Par contre, d'un autre côté, sans revenir sur le détail de ce qui a déjà été dit, si l'on doit assurer la diffusion des écrits de toute personne qui a un combat aussi légitime dans cette république, je pense qu'on ne va pas s'en sortir, mes chers collègues ! Pour toutes ces raisons, je vous propose de suivre les conclusions de la majorité de la commission. La proposition de dépôt a été faite avec un grand respect pour l'intéressé et elle ne constitue en tout cas pas un acte de mépris.
M. François Baertschi (MCG). Pour ceux qui ont eu la chance de le rencontrer, il est vrai que M. Lavergnat était un personnage touchant, un personnage engagé dans un combat, un combat pour la dignité humaine, un combat contre l'asservissement à des idéologies morbides et sectaires. Son dernier combat, celui qu'il n'a pu mener jusqu'au bout, portait sur la radicalisation, le nouvel extrémisme en train de contaminer nos civilisations. C'est cela, son message, et je pense que c'est un message important, qui mérite d'être écouté. Est-ce qu'on peut reprocher à M. Lavergnat de nous avoir quittés trop tôt ? C'est un peu le reproche que l'on ferait si on déposait sa pétition sur le bureau du Grand Conseil ! Je pense que chacun doit y réfléchir en sa conscience, s'interroger et se dire que M. Lavergnat était une brave personne, quelqu'un qui a pensé au bien d'autrui, qui a été victime des sectes, qui voulait justement que les nouvelles générations en soient protégées, avec ses moyens, avec sa façon d'agir, qui était plus dans la sincérité que quelque chose de scientifique ou qui entrait dans les normes. Je pense qu'il a beaucoup apporté, il a beaucoup apporté dans ce combat contre les sectes et Genève lui en est redevable. La dernière chose qu'il a voulu faire, c'était s'attaquer à la nouvelle radicalisation, à l'islamisme et à ses dérives qui ne perturbent pas uniquement notre continent, mais le monde entier, malheureusement. Je crois que c'est un combat important, nous devons le soutenir et c'est pour ça qu'il faut renvoyer impérativement cette pétition au Conseil d'Etat.

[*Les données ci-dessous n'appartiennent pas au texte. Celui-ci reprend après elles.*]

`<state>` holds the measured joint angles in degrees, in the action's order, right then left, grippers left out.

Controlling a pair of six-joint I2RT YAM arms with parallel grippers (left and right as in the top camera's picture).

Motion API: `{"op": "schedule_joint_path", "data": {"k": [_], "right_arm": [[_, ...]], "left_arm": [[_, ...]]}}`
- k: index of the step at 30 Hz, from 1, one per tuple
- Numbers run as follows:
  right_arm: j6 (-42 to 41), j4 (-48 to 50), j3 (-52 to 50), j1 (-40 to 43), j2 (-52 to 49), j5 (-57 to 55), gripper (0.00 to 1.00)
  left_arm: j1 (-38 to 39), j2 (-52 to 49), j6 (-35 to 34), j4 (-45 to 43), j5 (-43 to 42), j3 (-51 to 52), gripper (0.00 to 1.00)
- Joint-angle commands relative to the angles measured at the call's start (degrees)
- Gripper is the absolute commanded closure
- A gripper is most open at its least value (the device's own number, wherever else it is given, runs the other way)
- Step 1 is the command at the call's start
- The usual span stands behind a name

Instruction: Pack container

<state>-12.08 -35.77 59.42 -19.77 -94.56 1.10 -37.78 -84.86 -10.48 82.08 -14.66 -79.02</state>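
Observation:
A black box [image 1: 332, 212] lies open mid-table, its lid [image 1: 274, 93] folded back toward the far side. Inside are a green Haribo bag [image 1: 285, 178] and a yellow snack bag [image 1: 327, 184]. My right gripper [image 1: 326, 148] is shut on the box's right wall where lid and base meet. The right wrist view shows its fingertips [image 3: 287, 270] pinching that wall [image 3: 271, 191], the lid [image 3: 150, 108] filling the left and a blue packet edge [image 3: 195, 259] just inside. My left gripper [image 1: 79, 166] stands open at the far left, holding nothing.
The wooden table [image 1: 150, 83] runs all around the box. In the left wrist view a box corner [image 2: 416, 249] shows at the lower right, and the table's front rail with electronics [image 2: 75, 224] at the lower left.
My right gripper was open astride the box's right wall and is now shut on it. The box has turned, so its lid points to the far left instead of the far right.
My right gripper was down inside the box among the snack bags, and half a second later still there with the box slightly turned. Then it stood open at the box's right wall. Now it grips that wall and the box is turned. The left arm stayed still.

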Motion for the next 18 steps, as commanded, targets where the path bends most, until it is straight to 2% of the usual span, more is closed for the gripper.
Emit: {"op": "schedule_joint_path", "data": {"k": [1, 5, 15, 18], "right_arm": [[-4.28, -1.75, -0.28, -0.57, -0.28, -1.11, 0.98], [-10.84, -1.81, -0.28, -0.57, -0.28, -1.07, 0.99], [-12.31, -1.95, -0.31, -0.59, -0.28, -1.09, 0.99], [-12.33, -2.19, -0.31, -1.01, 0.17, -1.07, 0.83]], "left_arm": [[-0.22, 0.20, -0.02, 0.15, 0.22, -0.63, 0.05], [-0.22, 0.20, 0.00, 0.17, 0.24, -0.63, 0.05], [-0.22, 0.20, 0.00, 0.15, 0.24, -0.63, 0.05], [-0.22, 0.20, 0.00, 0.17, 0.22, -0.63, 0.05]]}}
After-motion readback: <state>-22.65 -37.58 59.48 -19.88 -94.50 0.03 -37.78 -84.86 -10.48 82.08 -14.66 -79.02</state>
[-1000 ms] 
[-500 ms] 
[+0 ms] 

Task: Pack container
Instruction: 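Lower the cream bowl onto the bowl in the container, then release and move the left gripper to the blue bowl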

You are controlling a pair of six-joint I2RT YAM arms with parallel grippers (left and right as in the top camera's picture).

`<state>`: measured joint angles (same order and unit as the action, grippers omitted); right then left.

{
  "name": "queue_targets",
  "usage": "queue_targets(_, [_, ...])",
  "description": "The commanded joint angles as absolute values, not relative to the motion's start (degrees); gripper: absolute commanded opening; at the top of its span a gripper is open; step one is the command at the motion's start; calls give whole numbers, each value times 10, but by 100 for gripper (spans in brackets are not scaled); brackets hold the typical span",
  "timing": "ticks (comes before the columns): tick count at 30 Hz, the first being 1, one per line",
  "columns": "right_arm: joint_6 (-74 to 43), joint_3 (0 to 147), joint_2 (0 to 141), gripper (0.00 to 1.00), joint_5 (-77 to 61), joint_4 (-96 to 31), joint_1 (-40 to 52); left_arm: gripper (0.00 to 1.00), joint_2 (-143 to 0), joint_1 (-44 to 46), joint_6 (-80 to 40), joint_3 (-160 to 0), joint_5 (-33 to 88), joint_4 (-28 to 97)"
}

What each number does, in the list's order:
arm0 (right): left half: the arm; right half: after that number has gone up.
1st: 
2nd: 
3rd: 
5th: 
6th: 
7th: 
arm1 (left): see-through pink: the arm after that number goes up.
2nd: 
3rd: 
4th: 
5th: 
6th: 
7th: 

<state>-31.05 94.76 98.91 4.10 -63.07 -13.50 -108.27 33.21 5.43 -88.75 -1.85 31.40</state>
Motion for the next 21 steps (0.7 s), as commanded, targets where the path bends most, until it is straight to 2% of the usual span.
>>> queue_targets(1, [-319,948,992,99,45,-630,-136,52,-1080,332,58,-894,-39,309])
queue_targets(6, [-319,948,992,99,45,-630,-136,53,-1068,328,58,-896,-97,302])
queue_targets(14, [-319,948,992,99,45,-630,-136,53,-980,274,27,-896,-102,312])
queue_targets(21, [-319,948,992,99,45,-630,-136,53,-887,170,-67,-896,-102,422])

M. Pascal Spuhler (MCG), rapporteur de minorité. Chacun d'entre vous qui êtes intervenus sur cette affaire avez salué le travail de M. Lavergnat, mais vous le saluez d'une manière un peu particulière puisque vous classez de façon luxueuse cette pétition. C'est bien regrettable, parce que cette pétition ne demandait finalement pas grand-chose; elle demandait seulement de prendre en considération ce fascicule qui parle de son combat et met également en exergue la relation entre radicalisation et sectarisation. Mesdames et Messieurs les députés, je vous rappelle que cet homme, loin d'être un imbécile, était un homme aimé et qui aimait les gens: il menait ce combat parce qu'il aimait les gens ! On peut aussi considérer cet homme comme un expert dans ce domaine, parce qu'il a consacré sa vie à cela. Je ne peux pas entendre qu'on ne considère pas ses écrits comme une chose de valeur à laquelle on peut se fier. Je pense réellement que le Conseil d'Etat devrait tirer de ce fascicule l'essentiel, pour le diffuser à qui de droit, afin que le travail d'une vie soit efficacement utilisé. Mesdames et Messieurs les députés, vous voulez rendre hommage à M. Lavergnat en l'enterrant lui et ses travaux sur le bureau du Grand Conseil: renvoyez cette pétition au Conseil d'Etat, je vous remercie !
Le président. Merci, Monsieur le député. Je fais voter l'assemblée sur la conclusion du rapport de majorité, à savoir le dépôt de cette pétition sur le bureau du Grand Conseil.
Mises aux voix, les conclusions de la majorité de la commission des pétitions (dépôt de la pétition 1984 sur le bureau du Grand Conseil à titre de renseignement) sont adoptées par 46 oui contre 27 non et 2 abstentions.